What you need to do
Below this line is a listing that includes pictures. Copy exactly, and only, the lines from the one containing "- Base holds" through the one containing "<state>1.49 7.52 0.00"; the pictures do not go in the copy.
[Records shown — start]
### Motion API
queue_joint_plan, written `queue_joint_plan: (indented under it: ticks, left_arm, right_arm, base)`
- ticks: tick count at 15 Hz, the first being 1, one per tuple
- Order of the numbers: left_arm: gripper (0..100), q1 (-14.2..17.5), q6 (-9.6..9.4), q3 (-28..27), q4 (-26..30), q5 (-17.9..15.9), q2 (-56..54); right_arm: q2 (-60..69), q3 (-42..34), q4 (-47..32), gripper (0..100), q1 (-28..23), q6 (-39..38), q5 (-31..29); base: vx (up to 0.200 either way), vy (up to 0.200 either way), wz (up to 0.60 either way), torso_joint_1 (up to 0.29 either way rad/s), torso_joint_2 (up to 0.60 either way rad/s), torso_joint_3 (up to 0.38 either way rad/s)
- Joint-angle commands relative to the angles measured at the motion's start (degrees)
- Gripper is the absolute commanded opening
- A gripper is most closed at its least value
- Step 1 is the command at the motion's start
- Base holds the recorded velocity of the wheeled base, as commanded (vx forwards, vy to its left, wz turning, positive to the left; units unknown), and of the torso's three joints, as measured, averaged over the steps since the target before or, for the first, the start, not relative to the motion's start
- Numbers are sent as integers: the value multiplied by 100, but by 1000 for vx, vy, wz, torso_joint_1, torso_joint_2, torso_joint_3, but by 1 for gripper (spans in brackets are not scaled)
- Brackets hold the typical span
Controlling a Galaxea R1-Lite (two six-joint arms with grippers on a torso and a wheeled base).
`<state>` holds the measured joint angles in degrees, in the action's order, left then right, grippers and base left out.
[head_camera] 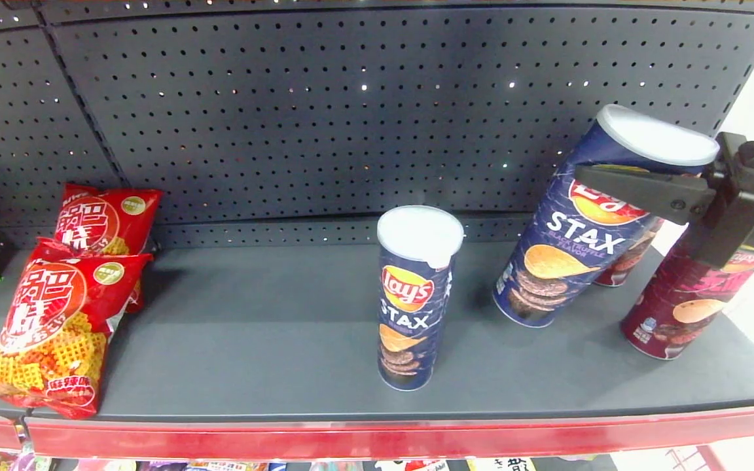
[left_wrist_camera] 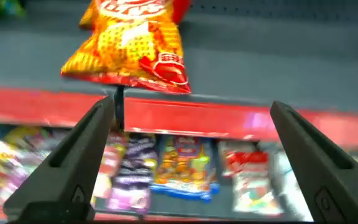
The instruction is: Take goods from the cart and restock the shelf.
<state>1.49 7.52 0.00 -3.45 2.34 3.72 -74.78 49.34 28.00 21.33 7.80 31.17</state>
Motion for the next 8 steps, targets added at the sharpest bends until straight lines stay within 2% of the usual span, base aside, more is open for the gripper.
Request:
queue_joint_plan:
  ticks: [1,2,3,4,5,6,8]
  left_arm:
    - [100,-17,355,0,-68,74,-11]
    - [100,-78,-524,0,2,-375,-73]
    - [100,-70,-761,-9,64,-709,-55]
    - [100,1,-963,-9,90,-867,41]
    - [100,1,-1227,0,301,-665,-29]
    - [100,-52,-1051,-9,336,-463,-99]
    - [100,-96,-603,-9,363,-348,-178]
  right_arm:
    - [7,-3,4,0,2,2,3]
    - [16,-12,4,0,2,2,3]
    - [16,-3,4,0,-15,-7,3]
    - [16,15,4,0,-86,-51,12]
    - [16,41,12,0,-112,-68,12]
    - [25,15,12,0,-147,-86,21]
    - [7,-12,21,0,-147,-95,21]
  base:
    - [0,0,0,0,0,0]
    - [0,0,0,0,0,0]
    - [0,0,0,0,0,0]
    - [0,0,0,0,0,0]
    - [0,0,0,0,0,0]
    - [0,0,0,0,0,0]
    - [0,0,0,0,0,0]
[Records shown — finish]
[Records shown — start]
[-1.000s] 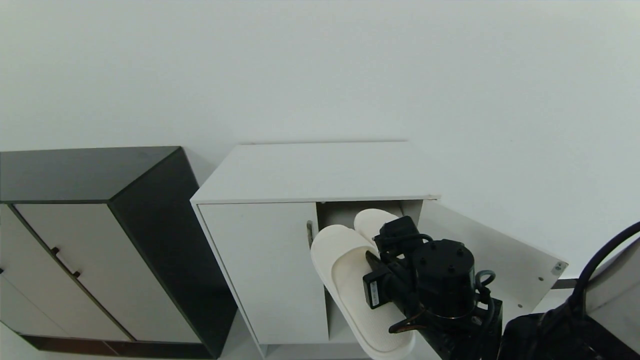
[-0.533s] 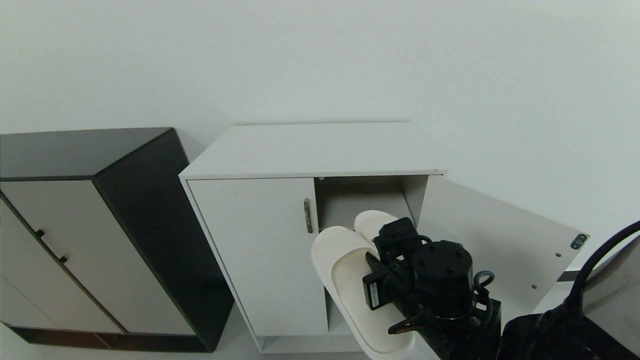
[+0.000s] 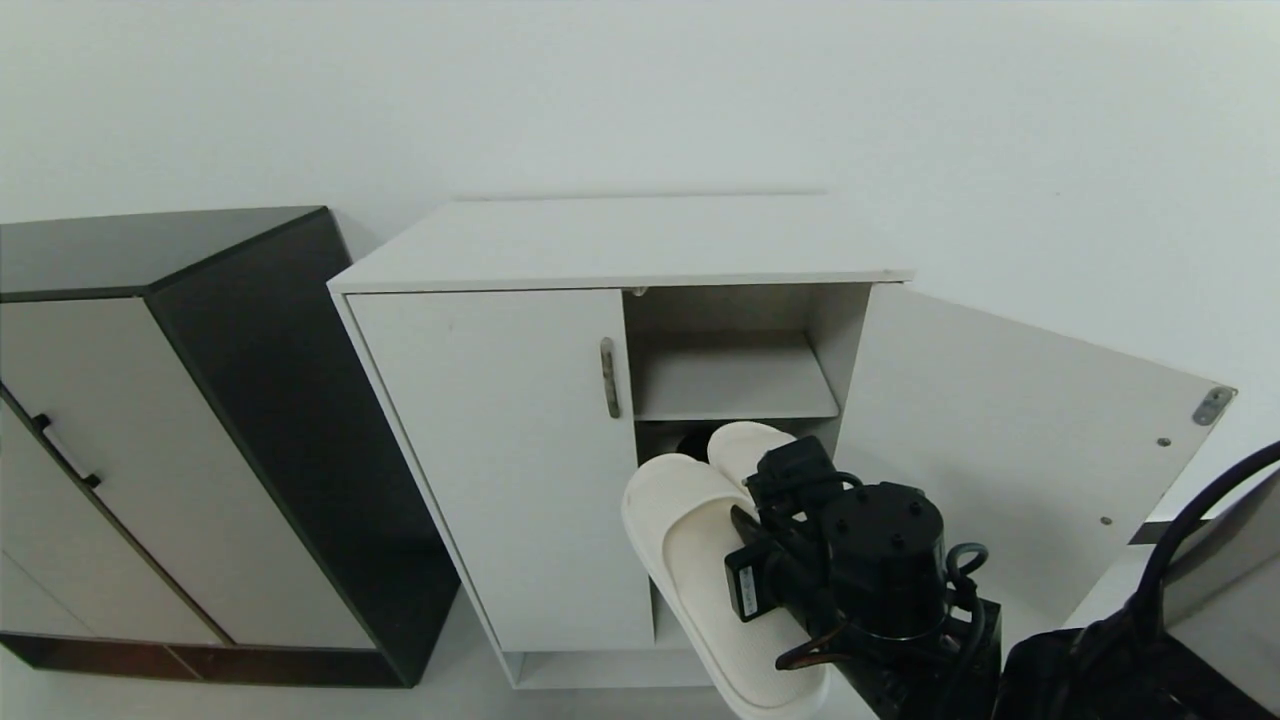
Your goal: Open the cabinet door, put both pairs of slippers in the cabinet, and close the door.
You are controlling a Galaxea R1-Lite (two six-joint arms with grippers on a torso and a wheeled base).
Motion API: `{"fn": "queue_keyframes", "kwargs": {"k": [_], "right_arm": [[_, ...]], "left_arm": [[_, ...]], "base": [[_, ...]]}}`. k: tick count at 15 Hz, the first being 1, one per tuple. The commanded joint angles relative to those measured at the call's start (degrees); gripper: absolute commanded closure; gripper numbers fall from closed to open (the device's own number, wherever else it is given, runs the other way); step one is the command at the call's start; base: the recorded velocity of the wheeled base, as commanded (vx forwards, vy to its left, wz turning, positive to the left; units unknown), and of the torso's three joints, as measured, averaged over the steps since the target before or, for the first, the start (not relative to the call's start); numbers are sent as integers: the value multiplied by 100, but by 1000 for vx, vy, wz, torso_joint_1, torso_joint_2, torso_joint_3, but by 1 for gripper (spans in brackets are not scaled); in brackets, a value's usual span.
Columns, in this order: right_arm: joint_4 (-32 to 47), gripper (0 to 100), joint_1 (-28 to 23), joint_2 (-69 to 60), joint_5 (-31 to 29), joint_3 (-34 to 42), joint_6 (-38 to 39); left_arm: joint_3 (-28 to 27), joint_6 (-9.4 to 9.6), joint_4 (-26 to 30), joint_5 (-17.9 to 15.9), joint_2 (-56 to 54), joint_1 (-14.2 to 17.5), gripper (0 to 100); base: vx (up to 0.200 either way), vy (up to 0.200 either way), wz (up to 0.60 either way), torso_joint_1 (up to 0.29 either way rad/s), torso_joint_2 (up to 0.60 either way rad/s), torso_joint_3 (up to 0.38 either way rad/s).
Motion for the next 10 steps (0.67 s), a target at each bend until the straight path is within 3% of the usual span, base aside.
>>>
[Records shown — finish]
Solution below
- Base holds the recorded velocity of the wheeled base, as commanded (vx forwards, vy to its left, wz turning, positive to the left; units unknown), and of the torso's three joints, as measured, averaged over the steps since the target before or, for the first, the start, not relative to the motion's start
- Numbers are sent as integers: the value multiplied by 100, but by 1000 for vx, vy, wz, torso_joint_1, torso_joint_2, torso_joint_3, but by 1 for gripper (spans in brackets are not scaled)
- Brackets hold the typical span
Controlling a Galaxea R1-Lite (two six-joint arms with grippers on a torso and a wheeled base).
`<state>` holds the measured joint angles in degrees, in the action's order, left then right, grippers and base left out.
[head_camera] 
[left_wrist_camera] 
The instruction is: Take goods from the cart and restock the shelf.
<state>1.49 7.52 0.00 -3.45 2.34 3.72 -74.78 49.34 28.00 21.33 7.80 31.17</state>

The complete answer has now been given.